Но и сон не шел, не к месту и не ко времени появилась луна, без надобности ярко освещая спальню, так, что теперь он мог легко разобрать не только очертания мебели, но и безделицы, лежащие на столе. Он вспомнил как в детстве, также лежал без сна, обуреваемый чувством вины и стыда, наказывая себя сам больше, чем наказывали его другие. Было бы не правдой сказать, что мать была с ним жестока, нет, однако она была деспотична и до крайней степени требовательна. Соответствовать ее желанием было не только трудно, но и невозможно. Сколько ночей он провел, истязая себя в мыслях, за то, что разочаровал, подвел, ослушался, сказал лишнее, или не сказал, что требовалось, не в такт сказал, не в тон промолчал. И это чувство несовершенства, чувство собственной неполноценности, стало неизменным спутником его жизни, его ахиллесовой пятой, заставляя делать то, чего он делать не хотел, изображать того, кем он не был, поддерживая образ хорошего ребенка, а затем и идеального мужчины в глазах матери и общества. Ночным кошмаром стал образ Николая угодника, со старой потертой иконки, которую принесла в комнату его мать. Тот образ должен был стать его оберегом, а стал немым укором, так что в бессонные ночи, ему приходилось накрываться одеялом с головой, лишь бы не видеть строгий взгляд святого старца.

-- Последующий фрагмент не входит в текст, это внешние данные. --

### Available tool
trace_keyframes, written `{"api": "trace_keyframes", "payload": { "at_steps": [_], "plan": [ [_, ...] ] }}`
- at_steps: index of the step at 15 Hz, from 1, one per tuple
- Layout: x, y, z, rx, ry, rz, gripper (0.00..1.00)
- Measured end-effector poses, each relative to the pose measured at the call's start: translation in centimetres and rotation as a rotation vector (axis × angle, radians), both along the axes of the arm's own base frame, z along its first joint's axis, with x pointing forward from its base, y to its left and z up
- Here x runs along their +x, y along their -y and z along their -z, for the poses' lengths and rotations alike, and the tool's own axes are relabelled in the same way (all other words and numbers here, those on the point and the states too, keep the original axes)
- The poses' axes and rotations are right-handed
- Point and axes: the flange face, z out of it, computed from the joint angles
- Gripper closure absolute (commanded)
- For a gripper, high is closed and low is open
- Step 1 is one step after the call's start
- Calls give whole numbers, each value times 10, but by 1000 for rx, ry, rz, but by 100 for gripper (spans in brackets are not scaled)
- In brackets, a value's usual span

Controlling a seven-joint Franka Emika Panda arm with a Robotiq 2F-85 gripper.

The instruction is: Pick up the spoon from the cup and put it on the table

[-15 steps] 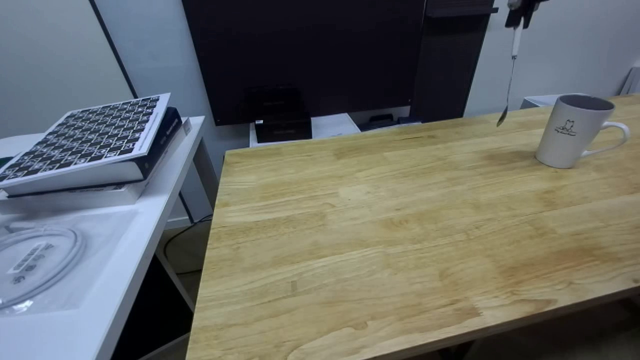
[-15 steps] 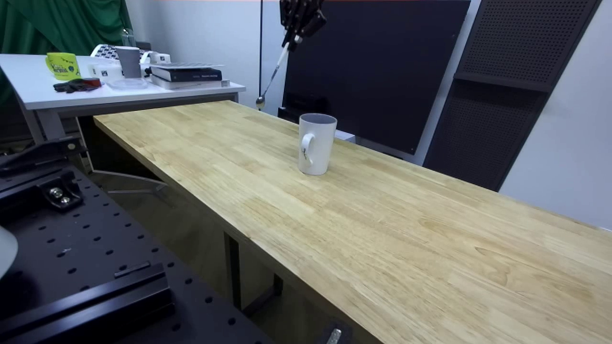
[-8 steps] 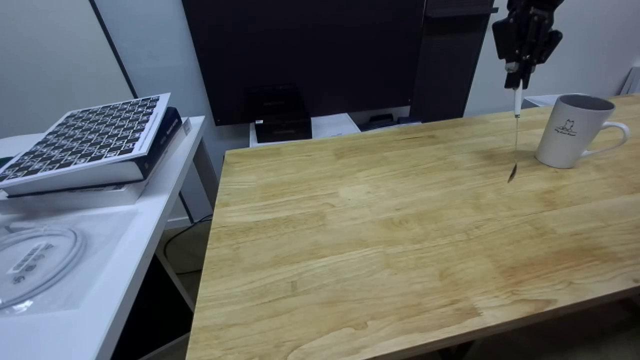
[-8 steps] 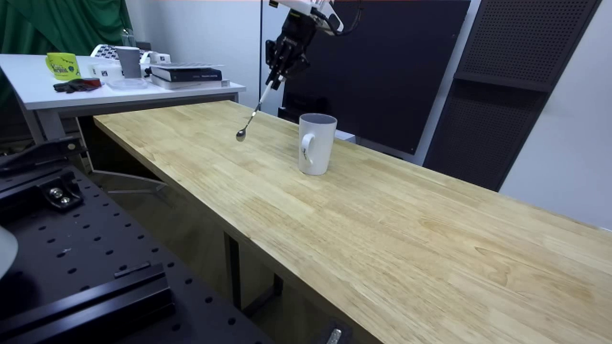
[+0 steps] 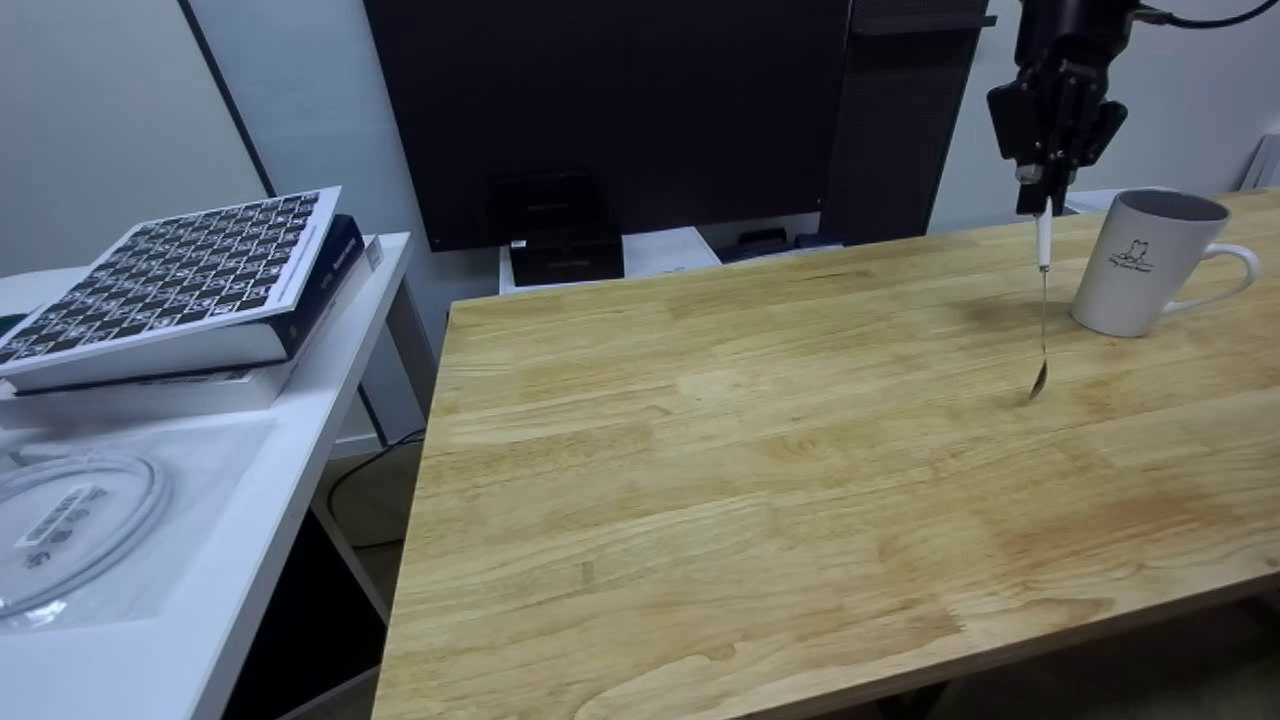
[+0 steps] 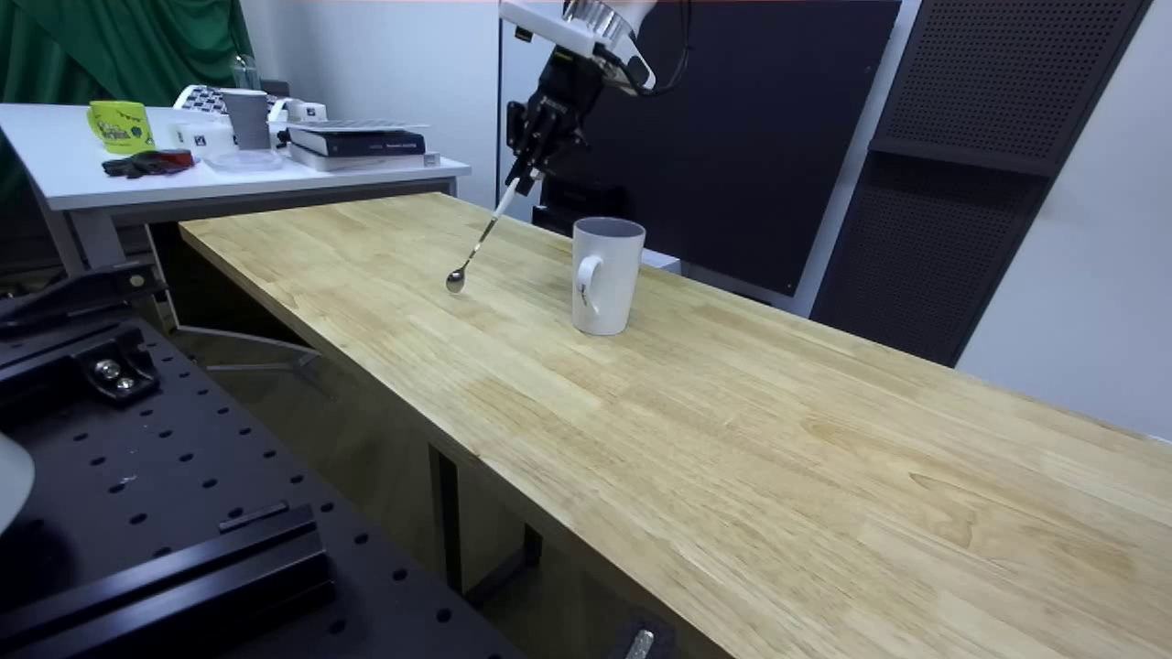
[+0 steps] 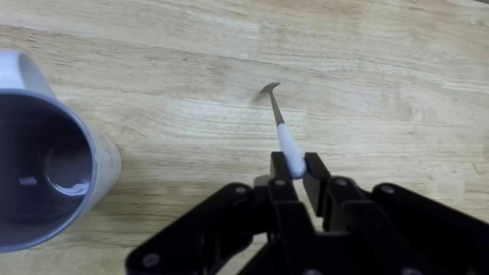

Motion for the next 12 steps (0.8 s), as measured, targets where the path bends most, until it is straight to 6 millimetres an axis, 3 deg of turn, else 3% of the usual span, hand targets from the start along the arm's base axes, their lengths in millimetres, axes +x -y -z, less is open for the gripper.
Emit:
{"api": "trace_keyframes", "payload": {
  "at_steps": [7,12],
  "plan": [
    [3,0,-4,-3,24,3,4],
    [24,-5,-47,-19,226,7,0]
  ]
}}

Отец его умер рано, так что мать, заполнила собой все его сознание, что порой, казалось, будто все что он делает в этой жизни, он делает ради нее или вопреки.

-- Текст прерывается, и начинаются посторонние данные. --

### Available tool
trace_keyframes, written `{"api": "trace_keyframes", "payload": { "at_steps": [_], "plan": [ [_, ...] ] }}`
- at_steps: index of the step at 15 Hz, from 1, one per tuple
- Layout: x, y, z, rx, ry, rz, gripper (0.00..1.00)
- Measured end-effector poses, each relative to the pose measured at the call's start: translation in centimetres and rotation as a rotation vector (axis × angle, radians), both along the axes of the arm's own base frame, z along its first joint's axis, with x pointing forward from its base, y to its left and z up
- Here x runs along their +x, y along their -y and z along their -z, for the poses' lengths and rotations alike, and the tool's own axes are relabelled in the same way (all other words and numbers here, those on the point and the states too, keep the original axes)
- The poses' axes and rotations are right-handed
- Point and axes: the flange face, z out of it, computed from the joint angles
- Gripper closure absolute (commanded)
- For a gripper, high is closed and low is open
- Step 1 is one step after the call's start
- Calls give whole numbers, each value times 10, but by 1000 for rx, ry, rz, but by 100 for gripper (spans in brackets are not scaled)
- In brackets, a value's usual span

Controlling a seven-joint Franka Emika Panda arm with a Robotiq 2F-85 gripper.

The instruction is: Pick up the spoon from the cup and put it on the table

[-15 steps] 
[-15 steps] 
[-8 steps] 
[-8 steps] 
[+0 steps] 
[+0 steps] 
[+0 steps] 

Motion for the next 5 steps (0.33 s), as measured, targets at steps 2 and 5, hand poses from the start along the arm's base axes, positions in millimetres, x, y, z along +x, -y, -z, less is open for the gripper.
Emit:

И как это бывало в далеком детстве, откуда все мы родом, промучившись полночи без сна, в конце концов, устав от мыслей и от себя, Николай уснул тяжелым крепким сном, зная точно, что утро рассеет мрак.

На следующий день Анна проснулась, будто с похмелья, хотя это было недалеко от истины. Ведь и она всю ночь пила свои горести.

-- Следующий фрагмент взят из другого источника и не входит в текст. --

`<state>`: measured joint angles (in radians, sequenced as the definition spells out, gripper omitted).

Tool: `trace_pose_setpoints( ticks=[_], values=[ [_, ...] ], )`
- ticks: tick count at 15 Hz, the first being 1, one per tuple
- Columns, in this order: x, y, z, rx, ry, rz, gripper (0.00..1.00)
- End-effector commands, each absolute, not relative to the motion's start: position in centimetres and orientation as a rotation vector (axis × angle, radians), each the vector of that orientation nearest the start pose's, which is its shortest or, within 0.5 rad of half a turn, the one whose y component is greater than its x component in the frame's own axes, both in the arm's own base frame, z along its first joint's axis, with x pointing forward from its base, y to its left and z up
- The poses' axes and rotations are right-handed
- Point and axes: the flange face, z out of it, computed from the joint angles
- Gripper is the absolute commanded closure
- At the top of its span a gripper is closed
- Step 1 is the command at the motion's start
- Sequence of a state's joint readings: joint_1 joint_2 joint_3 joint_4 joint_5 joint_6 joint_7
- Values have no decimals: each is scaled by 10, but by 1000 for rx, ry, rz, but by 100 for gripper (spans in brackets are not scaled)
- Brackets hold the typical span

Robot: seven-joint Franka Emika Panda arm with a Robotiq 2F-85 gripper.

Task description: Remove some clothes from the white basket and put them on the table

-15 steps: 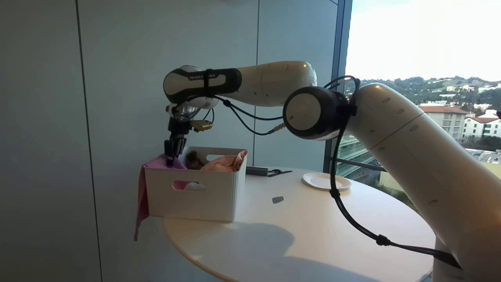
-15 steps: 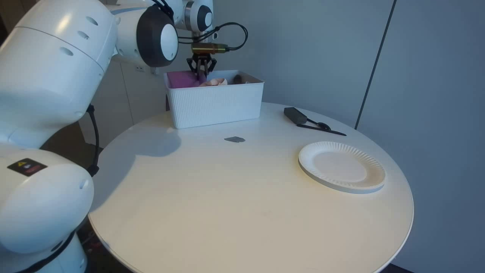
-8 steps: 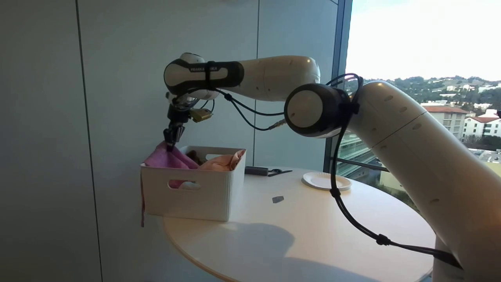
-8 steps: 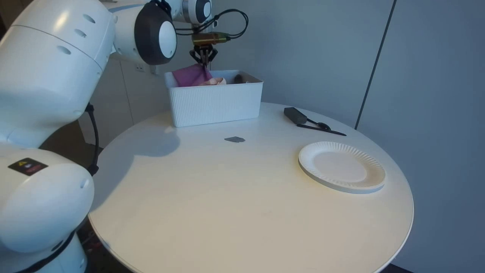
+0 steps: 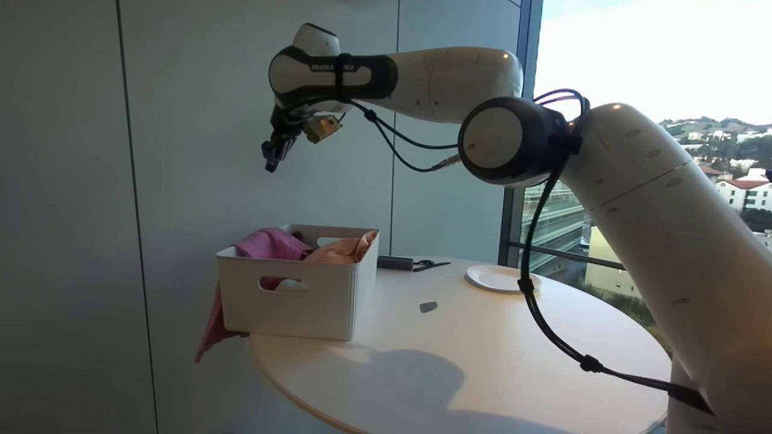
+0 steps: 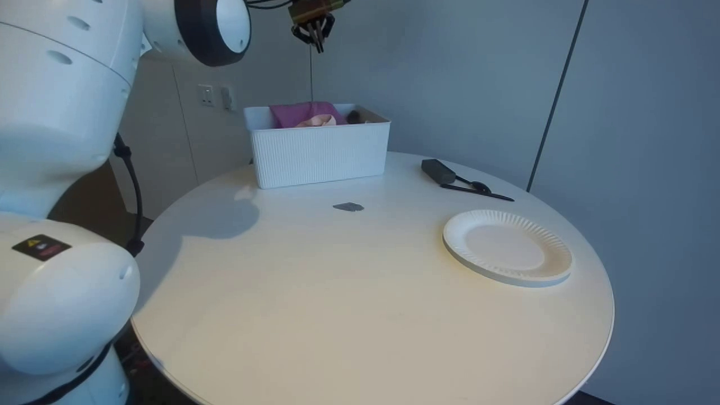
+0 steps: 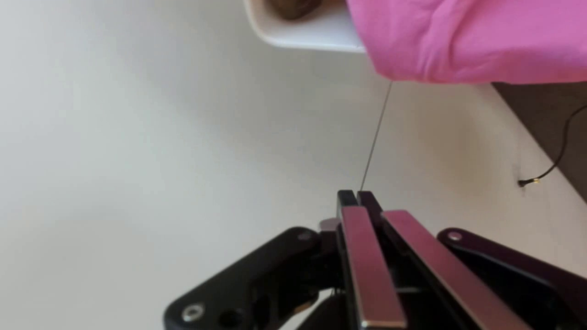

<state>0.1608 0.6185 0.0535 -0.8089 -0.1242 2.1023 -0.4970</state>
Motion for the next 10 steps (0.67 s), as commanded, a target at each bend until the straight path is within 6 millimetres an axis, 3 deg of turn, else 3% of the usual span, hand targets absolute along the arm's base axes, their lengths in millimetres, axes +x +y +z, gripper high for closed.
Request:
trace_pose_setpoints(
  ticks=[1,3,4,6,10],
  values=[
    [714,127,698,-3012,-1006,-1246,92],
    [706,123,690,-2986,-1006,-1109,90],
    [706,119,681,-2995,-1003,-1047,66],
    [708,116,652,-3038,-983,-877,64],
    [718,109,589,-3078,-959,-565,35]
  ],
)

Мать как обычно ловко хлопотала по хозяйству, отец неумело пытался отремонтировать покосившийся забор. Но все валилось из рук, а угол крена после ремонта лишь увеличился. Отойдя на шаг, желая окинуть взглядом, результат своих усилий, он к удивлению супруги, хлопнул в ладоши, довольно улыбнулся и сказав: – ох и ладная изгородь получилась, ох и славно выглядит, – вернулся в дом, к тому времени уже изрядно проголодавшись после «тяжелого» труда.

Говорить он мог часами и с превеликим удовольствием, но когда дело касалось физического труда, пожалуй, более неумелого работника и во всем городе было не сыскать.

– Тебе принесли письмо доченька, сегодня поутру, ждал, пока ты проснешься, уж будить тебя не стал, милая моя, – участливо сказал отец.

Сердце забилось в бешеном ритме, казалось, даже дышать стало трудно, она поставила кувшин на стол, чтобы ненароком не уронить. Только тогда она увидела лежавший на столе конверт. Взяв письмо, с потаенной надеждой, что оно от него, увидела маленькие аккуратные буквы, с легким наклоном вправо и надпись «от З. В. Лаптевой», сердце Анны только что воспарившее ввысь, кубарем скатилось вниз. Не этого письма она ждала.

В письме было много слов любезности, благодарность за заботу и внимательный уход за ее престарелой матушкой и предложение стать ее компаньонкой, а скорее сиделкой с более чем щедрым вознаграждением, вдвое превышающем то, что она получала в школе.

По правде сказать, предложение было на редкость удачным. Тем более преподавание в школе, удовольствие и радости ей не приносило, не говоря уже о скромном жаловании, так что терять ей на прежнем месте было нечего.

Рассказав отцу и не успев, спросить следует ли ей принять предложение. Она прочла в его глазах счастье и надежду на ее согласие. Значит, так тому и быть, хотя радости ей то решение не принесло, ибо ударяло по ее и без того растоптанной гордости. Но разве бедняку гордость по средствам?